Tomáš Garrigue Masaryk (sometimes called Thomas Masaryk in English) (March 7, 1850 - September 14, 1937) advocated Czechoslovak independence and became the first President of Czechoslovakia.

Masaryk was born in the predominantly Catholic city of Hodonín , Moravia (then part of the Austrian Empire) to a working-class family (his father was a carter). As a youth he worked as a blacksmith. He studied in Brno, Vienna (1872-1876 philosophy with Franz Brentano) and Leipzig (with Wilhelm Wundt). In 1882, he gained an appointment as Professor of Philosophy in the Czech part of the University of Prague. The following year he founded Athenaeum, a magazine devoted to Czech culture and science. He wrote many works on history, exposing as fraudulent the supposed history taught before then (which included several anti-semitic tracts used to underpin Czech nationalism) and opposed racial prejudice. Although criticized by some, his efforts were acclaimed in Western intellectual circles.

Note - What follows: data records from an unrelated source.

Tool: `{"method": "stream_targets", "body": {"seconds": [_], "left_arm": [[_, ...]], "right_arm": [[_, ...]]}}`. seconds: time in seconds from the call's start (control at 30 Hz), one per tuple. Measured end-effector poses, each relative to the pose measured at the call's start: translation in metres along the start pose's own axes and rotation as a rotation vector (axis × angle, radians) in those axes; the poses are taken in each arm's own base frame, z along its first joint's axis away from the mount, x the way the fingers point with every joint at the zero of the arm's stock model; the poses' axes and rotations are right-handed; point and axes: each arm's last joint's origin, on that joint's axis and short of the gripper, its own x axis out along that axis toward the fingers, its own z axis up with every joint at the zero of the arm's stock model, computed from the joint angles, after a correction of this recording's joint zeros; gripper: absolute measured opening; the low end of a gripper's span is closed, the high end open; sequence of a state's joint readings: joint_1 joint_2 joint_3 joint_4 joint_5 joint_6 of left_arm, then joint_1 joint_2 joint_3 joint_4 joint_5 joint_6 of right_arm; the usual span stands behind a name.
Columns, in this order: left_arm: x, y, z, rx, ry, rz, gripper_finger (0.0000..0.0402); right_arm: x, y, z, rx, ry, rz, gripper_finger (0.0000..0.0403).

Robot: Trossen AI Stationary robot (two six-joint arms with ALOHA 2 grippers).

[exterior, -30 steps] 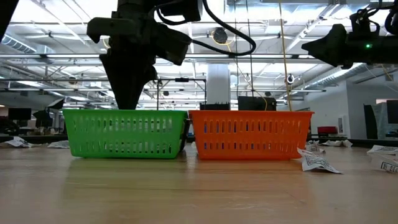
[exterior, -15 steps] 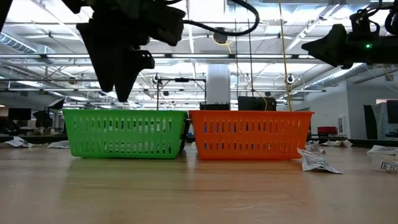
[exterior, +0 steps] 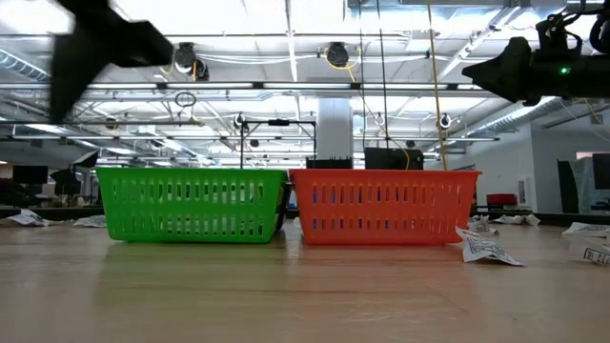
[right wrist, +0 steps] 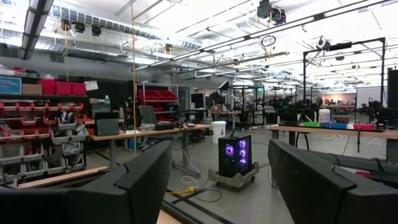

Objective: Pick & Place First Aid Supplies
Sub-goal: Put the bandage into the green bin

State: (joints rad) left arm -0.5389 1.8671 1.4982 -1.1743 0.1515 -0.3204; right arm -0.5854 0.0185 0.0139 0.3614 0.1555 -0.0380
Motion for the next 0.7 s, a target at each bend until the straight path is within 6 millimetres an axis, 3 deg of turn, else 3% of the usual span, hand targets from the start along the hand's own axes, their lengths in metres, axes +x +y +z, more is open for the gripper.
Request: {"method": "stream_targets", "body": {"seconds": [0.33, 0.7], "left_arm": [[0.01, -0.062, -0.023, 0.125, -0.006, -0.043, 0.0241], [0.022, -0.092, -0.032, 0.187, -0.089, -0.062, 0.0241]], "right_arm": [[0.0, 0.0, 0.0, 0.0, 0.0, 0.0, 0.0263], [0.0, 0.0, 0.0, 0.0, 0.0, 0.0, 0.0263]]}}
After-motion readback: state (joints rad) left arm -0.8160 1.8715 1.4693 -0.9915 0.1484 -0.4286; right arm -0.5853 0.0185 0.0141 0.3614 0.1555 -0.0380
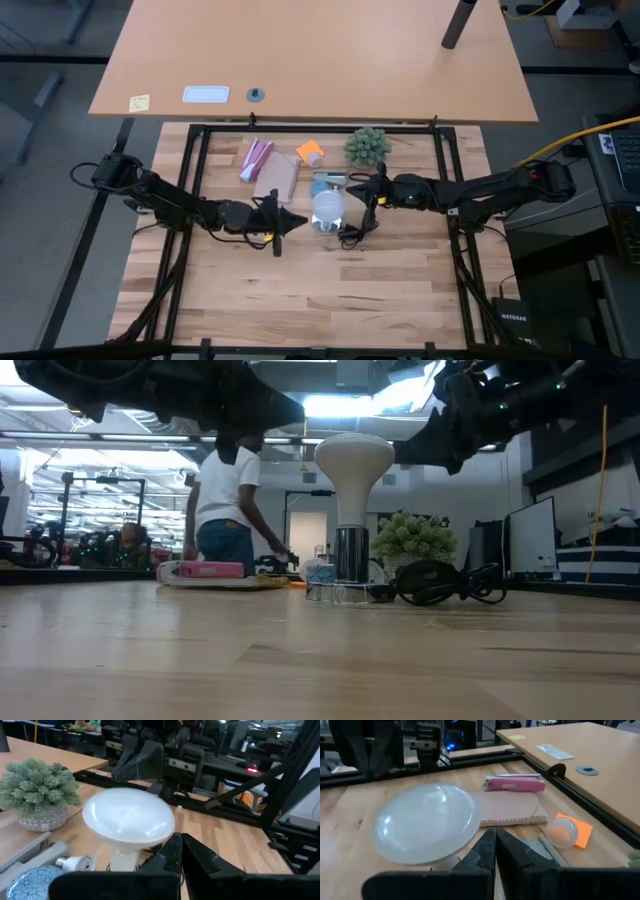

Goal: Screw lightbulb
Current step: Insert the lightbulb into the silver lamp socket

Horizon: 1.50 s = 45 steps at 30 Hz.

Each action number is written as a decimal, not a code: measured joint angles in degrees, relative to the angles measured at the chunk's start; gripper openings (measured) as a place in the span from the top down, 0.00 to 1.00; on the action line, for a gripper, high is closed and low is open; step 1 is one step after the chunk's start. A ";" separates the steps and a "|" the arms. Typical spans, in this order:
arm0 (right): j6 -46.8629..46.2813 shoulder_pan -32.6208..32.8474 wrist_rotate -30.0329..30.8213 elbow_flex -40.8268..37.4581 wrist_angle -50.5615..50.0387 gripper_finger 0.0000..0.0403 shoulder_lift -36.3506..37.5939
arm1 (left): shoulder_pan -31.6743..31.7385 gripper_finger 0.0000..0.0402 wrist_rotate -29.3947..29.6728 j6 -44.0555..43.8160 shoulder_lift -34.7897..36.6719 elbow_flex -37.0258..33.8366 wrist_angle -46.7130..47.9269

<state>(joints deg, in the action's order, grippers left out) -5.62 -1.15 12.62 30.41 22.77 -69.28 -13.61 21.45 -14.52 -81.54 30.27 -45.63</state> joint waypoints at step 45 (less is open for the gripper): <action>-3.96 -0.09 -9.92 0.01 0.93 0.96 -3.63 | 4.15 1.00 0.02 1.04 -7.93 4.97 3.26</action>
<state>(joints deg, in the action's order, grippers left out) -9.58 -1.23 2.70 30.43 23.71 -72.90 -9.45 21.47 -13.48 -89.47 35.24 -42.36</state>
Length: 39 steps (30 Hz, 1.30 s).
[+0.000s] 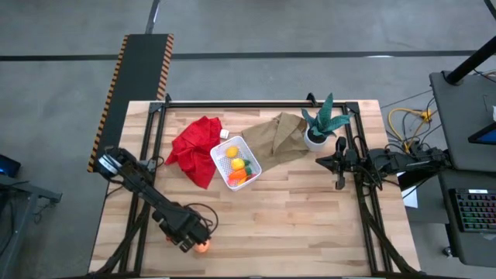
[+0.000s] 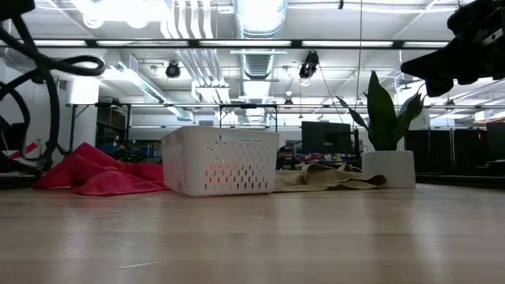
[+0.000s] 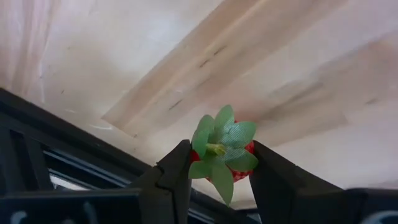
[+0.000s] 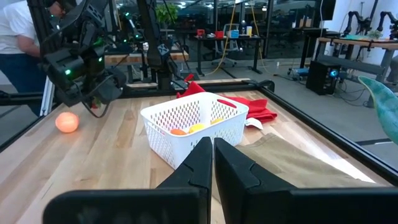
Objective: Pick and placing Produce into tupperware
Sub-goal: Put the toy strawberry into the white bin
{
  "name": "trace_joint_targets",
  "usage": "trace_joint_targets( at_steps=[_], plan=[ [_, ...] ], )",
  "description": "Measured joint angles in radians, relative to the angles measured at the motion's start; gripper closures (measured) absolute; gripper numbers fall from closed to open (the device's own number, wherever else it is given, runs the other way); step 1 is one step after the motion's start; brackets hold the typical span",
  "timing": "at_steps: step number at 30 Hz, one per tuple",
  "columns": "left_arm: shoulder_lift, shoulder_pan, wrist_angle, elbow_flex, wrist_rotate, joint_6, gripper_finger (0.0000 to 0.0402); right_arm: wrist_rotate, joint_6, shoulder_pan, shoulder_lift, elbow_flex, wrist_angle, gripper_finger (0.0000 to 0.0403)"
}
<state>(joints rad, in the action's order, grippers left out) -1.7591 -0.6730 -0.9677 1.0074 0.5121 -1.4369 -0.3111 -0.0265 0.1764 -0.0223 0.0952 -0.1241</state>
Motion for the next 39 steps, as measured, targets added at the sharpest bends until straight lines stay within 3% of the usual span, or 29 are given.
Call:
trace_joint_targets(
  at_steps=[8, 12, 21, 28, 34, 39],
  plan=[
    [0.093, 0.007, -0.042, 0.001, -0.083, 0.078, 0.0291, 0.000, 0.000, 0.000, 0.000, 0.000, 0.000, 0.0394],
    [0.162, 0.018, -0.040, 0.001, -0.171, 0.093, 0.0291, 0.000, 0.000, 0.000, 0.000, 0.000, 0.000, 0.0394],
    [0.352, 0.080, 0.063, 0.001, -0.641, 0.283, 0.0291, 0.000, -0.020, 0.000, 0.000, 0.000, 0.001, 0.0394],
    [0.448, 0.208, 0.224, 0.001, -0.987, 0.643, 0.0291, 0.000, -0.026, 0.000, 0.000, 0.000, 0.001, 0.0394],
    [0.449, 0.397, 0.355, 0.001, -1.016, 0.947, 0.0291, 0.000, -0.026, 0.000, 0.000, 0.000, 0.001, 0.0394],
    [0.421, 0.566, 0.392, 0.001, -0.970, 1.096, 0.0291, 0.000, -0.026, 0.000, 0.000, 0.000, 0.001, 0.0394]
  ],
)
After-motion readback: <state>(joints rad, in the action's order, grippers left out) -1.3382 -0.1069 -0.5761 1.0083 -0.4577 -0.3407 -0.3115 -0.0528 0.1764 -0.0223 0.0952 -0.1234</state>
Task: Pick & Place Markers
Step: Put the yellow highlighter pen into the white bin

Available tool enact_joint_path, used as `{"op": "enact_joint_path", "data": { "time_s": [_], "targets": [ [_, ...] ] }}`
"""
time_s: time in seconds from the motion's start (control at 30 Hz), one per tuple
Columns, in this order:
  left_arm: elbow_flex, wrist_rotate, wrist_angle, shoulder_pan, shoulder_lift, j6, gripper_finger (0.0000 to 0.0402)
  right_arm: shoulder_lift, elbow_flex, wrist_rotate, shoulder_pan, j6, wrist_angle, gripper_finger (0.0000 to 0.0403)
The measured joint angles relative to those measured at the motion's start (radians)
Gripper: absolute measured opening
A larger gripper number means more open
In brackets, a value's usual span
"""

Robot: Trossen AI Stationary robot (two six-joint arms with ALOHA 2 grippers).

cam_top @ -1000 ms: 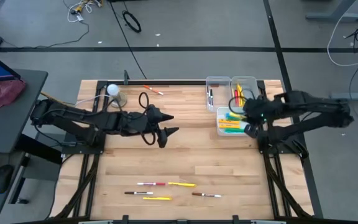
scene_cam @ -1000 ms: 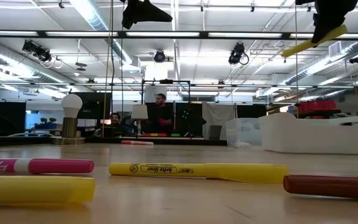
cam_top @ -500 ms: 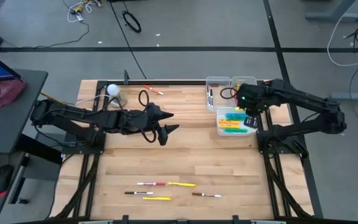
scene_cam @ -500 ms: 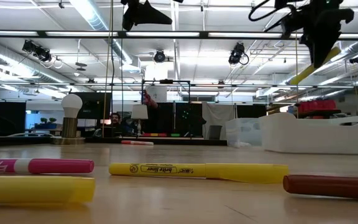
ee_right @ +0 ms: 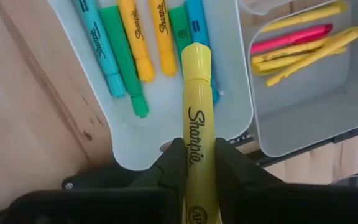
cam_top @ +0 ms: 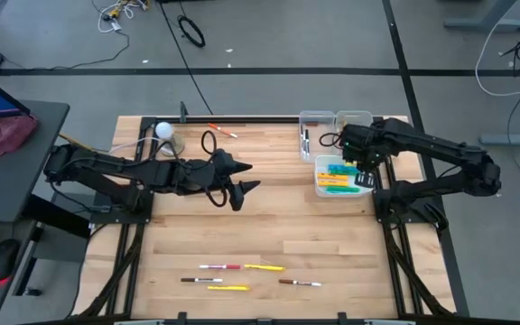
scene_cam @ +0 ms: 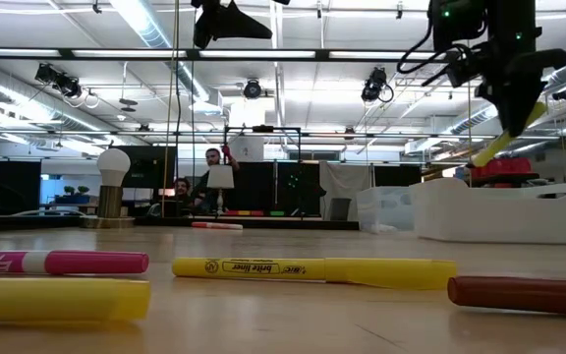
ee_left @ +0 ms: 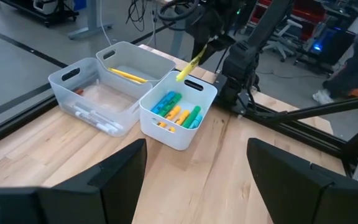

Masaryk served in the Austrian Parliament from 1891 to 1893 in the Young Czech Party and again from 1907 to 1914 in the Realist Party, becoming an ever more vocal proponent of independence of the Slavic peoples from Austria-Hungary. When the First World War broke out he had to flee the country to avoid arrest for treason, going to Geneva, to Italy, and then to London, where he continued to agitate for Czech independence. In 1917 he went to Russia to help organize Slavic resistance to the Austrians. In 1918 he travelled to the United States, where he convinced President Woodrow Wilson of the rightness of his cause.

With the fall of the Austro-Hungarian Empire in 1918, the Allies recognized Masaryk as head of the Provisional Czech government, and in 1920 he gained election as the first President of Czechoslovakia. He won re-election twice subsequently, and holding the office until 1935, when Edvard Beneš succeeded him.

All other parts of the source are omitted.